There weren’t any dishes or even buckets in the barn. Wait. The bowl I’d carried scraps in.

I darted into the barn and grabbed it, taking it back to the sink. There, I scrubbed it out with hand soap and rinsed it clean. When it was full of warm water, I dropped in a washcloth from the closet and carried it to the Judge.

“I’ll try to take it easy, son, but this is going to hurt some.” The Judge lifted the washcloth out and began bathing the blood from Nick’s back. In an agony of sympathy, I sat on the floor by the bed and held his hand.

“Did your daddy do this?” Under the circumstances, it was amazing how calm the Judge sounded.

Nick didn’t answer.

“You should be seeing a doctor.”

“No. You promised. He just got drunk is all.”

The Judge’s teeth ground together so loudly I could hear them. “From now on, when he starts drinking, you come over here. This is your room now, hear me?”

“I can’t. He’d come looking for me and cause you problems.”

“You let me worry about that. I made you a promise, now I want one from you.

When he starts drinking, you come over here.”

Nick hesitated, then nodded weakly. “I promise.” Once his back was cleaned and medicine applied, the Judge found one of Mr. Bob’s T-shirts for Nick to wear, then tucked him under the blankets and turned to me. “Alix, you stay here and keep an eye on him until I get back. I’ve got some business to take care of.”

“What should I do?”

“Just keep him in bed and give him water if he’s thirsty.”

“Yes, sir.”

It wasn’t until years later that I discovered where he went that night. After a quick swing by the sheriff’s house, they confronted Frank Anderson. Not only did they threaten to take Nick away from him, the Judge promised him a healthy jail term if he ever touched Nick again.
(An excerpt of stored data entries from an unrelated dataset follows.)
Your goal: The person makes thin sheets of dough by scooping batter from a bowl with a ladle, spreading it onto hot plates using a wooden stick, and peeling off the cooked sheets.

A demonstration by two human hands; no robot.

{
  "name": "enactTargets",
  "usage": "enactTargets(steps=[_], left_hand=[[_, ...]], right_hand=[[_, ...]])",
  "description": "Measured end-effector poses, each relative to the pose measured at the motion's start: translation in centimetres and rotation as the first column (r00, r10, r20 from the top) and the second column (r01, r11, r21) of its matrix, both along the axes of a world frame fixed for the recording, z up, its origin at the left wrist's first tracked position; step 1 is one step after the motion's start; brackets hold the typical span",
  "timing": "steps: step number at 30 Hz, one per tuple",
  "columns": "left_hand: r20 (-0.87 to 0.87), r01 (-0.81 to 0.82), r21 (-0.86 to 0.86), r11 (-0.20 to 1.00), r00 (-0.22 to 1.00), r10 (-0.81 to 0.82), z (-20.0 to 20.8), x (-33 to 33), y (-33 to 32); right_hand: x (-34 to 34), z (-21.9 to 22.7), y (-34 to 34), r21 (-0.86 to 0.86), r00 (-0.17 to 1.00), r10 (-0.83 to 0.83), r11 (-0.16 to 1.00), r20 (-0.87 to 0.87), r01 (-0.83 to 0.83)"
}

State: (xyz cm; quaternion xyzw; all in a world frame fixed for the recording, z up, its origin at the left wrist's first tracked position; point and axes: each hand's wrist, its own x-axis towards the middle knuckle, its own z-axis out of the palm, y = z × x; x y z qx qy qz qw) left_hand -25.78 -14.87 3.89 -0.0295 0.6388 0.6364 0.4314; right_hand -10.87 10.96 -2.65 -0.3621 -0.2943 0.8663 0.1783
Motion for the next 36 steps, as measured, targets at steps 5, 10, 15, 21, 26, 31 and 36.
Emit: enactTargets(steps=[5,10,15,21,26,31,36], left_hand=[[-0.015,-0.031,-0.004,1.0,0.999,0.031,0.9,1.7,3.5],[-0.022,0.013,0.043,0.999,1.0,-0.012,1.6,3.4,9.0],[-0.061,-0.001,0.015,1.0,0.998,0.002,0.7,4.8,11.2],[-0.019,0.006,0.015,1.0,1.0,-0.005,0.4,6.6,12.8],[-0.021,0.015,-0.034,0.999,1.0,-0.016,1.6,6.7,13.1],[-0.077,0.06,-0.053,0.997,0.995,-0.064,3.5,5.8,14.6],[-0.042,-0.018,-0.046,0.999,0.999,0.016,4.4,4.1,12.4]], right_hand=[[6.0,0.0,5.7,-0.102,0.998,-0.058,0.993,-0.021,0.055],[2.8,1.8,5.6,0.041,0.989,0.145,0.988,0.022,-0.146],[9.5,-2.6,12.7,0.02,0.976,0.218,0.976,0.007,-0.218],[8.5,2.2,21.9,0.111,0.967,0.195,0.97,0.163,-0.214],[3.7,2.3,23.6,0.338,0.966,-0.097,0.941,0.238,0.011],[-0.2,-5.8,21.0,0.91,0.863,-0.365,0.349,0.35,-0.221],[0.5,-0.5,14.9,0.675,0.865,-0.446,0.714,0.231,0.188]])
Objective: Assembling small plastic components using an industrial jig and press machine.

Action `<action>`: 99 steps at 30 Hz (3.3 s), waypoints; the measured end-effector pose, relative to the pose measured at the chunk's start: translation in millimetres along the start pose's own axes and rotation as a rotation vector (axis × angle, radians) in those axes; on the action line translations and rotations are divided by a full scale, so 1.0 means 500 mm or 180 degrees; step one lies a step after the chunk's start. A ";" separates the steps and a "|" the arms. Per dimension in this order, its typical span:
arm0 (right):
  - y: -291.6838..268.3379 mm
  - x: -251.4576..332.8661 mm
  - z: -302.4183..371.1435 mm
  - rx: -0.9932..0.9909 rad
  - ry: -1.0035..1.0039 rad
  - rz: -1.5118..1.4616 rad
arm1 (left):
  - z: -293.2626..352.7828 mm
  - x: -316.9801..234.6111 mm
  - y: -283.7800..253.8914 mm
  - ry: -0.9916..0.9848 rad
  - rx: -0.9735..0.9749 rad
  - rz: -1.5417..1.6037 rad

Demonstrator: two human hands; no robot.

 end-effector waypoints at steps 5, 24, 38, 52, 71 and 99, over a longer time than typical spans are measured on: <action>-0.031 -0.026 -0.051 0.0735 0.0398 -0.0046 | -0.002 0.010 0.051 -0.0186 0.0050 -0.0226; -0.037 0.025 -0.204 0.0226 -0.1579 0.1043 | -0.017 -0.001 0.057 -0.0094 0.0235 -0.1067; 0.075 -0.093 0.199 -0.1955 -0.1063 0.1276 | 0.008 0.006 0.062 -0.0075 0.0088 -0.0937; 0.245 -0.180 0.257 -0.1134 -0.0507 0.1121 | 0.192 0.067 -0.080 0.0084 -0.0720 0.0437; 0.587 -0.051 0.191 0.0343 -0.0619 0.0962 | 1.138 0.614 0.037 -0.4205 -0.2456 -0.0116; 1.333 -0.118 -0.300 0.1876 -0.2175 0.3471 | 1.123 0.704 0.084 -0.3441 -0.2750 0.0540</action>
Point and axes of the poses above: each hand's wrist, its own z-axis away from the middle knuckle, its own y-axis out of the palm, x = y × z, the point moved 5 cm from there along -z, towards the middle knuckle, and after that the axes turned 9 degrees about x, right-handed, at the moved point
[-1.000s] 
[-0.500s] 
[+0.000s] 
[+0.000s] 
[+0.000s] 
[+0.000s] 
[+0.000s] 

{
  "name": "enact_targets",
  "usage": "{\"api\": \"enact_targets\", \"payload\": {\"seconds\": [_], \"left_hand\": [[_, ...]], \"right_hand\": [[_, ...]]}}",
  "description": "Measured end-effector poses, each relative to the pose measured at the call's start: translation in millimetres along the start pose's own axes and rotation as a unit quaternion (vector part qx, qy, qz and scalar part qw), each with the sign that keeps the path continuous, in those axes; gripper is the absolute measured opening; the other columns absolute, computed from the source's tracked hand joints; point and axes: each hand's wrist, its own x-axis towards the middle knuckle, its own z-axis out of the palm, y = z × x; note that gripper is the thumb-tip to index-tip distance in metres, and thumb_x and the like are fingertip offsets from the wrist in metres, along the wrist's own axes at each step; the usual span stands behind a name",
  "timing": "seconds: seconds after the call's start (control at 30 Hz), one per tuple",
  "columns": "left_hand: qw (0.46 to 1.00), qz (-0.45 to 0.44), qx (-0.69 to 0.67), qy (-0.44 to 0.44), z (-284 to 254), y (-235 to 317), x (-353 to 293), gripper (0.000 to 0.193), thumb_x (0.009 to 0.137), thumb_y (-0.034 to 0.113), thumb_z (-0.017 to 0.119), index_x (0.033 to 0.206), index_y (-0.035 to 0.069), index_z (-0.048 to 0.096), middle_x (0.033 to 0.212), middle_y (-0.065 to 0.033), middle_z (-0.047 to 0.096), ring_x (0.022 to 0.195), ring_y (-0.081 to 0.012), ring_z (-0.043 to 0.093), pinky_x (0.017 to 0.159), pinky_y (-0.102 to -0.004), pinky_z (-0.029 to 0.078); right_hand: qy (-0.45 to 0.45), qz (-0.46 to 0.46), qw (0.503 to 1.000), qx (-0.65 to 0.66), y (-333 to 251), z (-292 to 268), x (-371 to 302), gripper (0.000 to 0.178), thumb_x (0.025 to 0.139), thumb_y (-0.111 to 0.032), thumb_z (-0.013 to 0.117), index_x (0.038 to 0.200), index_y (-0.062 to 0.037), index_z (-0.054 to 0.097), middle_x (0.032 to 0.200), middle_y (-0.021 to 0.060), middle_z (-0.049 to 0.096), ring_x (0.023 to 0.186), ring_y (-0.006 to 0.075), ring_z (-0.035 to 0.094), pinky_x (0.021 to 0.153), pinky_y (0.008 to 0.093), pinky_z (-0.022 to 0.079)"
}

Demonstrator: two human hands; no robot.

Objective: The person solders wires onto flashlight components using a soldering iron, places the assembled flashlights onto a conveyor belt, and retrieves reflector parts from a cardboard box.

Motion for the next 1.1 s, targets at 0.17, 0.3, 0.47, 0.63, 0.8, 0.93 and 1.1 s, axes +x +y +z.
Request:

The sheriff got into the act by informing him that Nick had permission to stay at our house any time he wanted to, and if Frank knew what was good for him he’d accept the situation.

And while no one ever actually admitted it, I was pretty sure the female contingent of my family also knew what had happened. The barn cats suddenly became the recipients of three square meals a day, all nicely arranged on our good dishes with a fork and a glass of milk included. For once, even Aunt Darla kept her mouth shut.

I sat with Nick that night, never letting go of his hand, and we talked when he could.